Let me guess: your business does lots of Reviews – client reviews, staff reviews, quarterly business reviews (QBRs), weekly reviews and so on.
And let me guess again: they don’t add a great deal of value.
And they’re extremely dull.
Recently, a few of my customers have asked me about QBRs. Their criticisms have included that their current format is:
- Unconnected to the previous QBR, so there’s no sense of building on last time
- Emotionless – nothing exciting in there at all
- Generally retrospective, with 90% of the time talking about the past, not the future
- Generally negative, focusing mainly on what went wrong, instead of what went well
You might recognise some/all of these with the reviews you’re part of?
Here is a simple approach that eliminates all these problems:
#1 Interesting start
If you played Word Association and somebody said ‘review’, what word would you respond with?
Nothing positive, I bet.
So we’re already on to a loser – the title includes a word that everyone feels negative about!

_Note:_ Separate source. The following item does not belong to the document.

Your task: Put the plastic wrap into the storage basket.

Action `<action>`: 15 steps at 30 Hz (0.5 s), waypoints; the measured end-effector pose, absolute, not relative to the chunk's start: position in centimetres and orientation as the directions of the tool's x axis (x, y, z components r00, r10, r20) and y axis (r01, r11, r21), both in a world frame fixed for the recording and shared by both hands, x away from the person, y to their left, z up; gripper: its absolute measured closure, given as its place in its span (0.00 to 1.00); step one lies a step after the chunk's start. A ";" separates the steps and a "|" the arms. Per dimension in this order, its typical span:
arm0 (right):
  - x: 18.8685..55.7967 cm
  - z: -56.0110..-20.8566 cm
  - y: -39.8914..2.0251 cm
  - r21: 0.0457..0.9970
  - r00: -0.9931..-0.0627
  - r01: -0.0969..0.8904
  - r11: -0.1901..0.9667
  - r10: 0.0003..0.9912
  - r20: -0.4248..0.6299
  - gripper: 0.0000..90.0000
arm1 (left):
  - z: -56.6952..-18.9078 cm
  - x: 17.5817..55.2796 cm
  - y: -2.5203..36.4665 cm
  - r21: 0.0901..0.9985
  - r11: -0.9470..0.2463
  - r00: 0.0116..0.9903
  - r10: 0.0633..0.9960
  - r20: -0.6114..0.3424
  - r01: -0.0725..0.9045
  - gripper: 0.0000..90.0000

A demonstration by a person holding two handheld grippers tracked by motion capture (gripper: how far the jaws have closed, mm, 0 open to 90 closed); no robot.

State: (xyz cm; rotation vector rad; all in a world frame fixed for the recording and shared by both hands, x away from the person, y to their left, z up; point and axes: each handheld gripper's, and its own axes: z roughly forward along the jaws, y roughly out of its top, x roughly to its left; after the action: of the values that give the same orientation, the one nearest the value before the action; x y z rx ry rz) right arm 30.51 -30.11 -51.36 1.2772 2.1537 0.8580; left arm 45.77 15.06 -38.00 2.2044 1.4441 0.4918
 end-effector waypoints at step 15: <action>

So change it to something interesting.
Or if you absolutely must call it a Review, at least have an interesting subtitle containing the benefits to the audience of hearing it – “three simple ways to ensure next quarter’s even better than the previous one” etc
#2 Since last time…
Prepare a one-page summary of the highlights since last time’s Review. This four-column table works well:
- Priority – list the business’s priorities in the left hand column
- Actions – for each of the priorities, state the 1-2 main actions you took, to address them
- Outcomes – for each of the actions, list the outcomes you got from doing them
- Page ref – state the page number(s) where they can read the detail on each action/outcome if they want to
Why’s this work? Column #1 ensures they see why you’ve done what you’ve done, and that it relates to their key focus areas. Column #2 shows you’ve been busy. But, more importantly, #3 shows you’ve delivered tangible successes. Column #4 means they can easily find more detail if they want it. And, if they don’t want to… well, nobody ever minded a QBR meeting becoming shorter!
#3 Before next time…
Do the opposite of #2 – future, not past. Prepare a one-page summary of what’s happening in the next few months:
- Priority – the business’s current priorities
- Actions – for each priority, the action(s) you’re planning to take
- Outcomes – for each action, the outcome(s) you’re hoping to get
- Page ref – showing where to find supporting info
#4 Immediate, urgent actions
End by being clear what you are going to do next, and what you want the audience to do next
#5 All your usual stuff
After pages #1 to #4, put all the usual stuff you include in your Review.
To deliver your Review: quickly run through the four slides #1 to #4, then go back to slides 2 and 3, and ask where they want to focus first. That way, they set the agenda for what you talk about, rather than you just going through slide 1, 2, 3… 91, 92, 93…
Anything that makes it a two-way discussion about the past and the future; rather than a one-way monologue about everything you’ve done since last time.
(An added bonus: once you’ve done one Review like this, you’ll find future ones become shorter. After all, once you know where their main priorities lie, you don’t need to spend as much time on the less-important areas)
For your next Review, summarise your current content in the above four ways. Then, ask yourself whether it makes more sense – for both you and your audience – to start this way.
If it does, you’ve got a new approach which you’ll both prefer.
Even if it doesn’t, at least you now have a good Essay Plan to help you prepare for your meeting!